I love my Data Is Plural newsletter, Jeremy Singer-Vine’s weekly newsletter of useful/curious datasets! You can check out his archive from 2015(!) to present and also explore the archive as a google spreadsheet or as Markdown files (a dataset of interesting datasets :-)).
Today’s edition was especially good on the govinfo front: 2 really awesome datasets on House Committee witnesses (1971 – 2016) and a high-resolution transcription and CSV file of the Census Bureau’s 1900 report on immigrant populations. Check them out, and don’t forget to subscribe to the Data is plural newsletter!

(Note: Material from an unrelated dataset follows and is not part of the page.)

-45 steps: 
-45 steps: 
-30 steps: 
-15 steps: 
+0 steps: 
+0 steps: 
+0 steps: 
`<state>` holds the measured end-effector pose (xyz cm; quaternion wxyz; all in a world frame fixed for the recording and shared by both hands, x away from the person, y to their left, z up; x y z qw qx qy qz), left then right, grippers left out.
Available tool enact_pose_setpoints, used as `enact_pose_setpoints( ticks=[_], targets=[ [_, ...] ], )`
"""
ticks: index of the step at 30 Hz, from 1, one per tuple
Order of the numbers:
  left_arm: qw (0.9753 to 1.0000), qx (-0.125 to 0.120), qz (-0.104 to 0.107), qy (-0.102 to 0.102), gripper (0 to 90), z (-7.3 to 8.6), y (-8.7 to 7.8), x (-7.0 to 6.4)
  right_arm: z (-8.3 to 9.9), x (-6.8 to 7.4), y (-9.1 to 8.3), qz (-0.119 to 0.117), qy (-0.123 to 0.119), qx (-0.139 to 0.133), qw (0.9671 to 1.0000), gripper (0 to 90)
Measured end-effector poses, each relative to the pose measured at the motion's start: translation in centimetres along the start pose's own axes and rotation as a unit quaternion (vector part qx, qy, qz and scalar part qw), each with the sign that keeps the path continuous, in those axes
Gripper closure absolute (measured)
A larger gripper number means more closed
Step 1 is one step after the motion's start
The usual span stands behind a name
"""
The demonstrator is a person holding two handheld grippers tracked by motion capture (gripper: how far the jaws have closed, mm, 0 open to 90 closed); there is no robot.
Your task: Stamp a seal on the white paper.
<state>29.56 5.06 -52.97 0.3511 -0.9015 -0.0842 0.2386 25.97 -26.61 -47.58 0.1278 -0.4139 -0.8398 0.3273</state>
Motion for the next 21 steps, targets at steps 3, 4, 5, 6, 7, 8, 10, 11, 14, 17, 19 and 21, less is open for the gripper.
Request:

House committee witnesses. Political scientists Lauren C. Bell and J.D. Rackey have compiled a spreadsheet of 435,000+ people testifying before the US House of Representatives from 1971 to 2016. They began with a text file scraped from a ProQuest database, provided by the authors of a dataset that focused on social scientists’ testimony (DIP 2020.12.23). Then, they determined each witness’s first and last name; type of organization; the committee, date, title, and summary of the relevant hearing; and more.
Immigrant populations in 1900. The 1900 US Census’s public report includes a table counting the foreign-born residents of each state and territory — overall and disaggregated into a few dozen origins, which range from subdivisions of countries (Poland is split into “Austrian,” “German,” “Russian,” and “unknown” columns) to entire continents (“Africa”). It’s officially available as a low-resolution PDF. Reporters at Stacker, however, recently transcribed it into a CSV file for easier use.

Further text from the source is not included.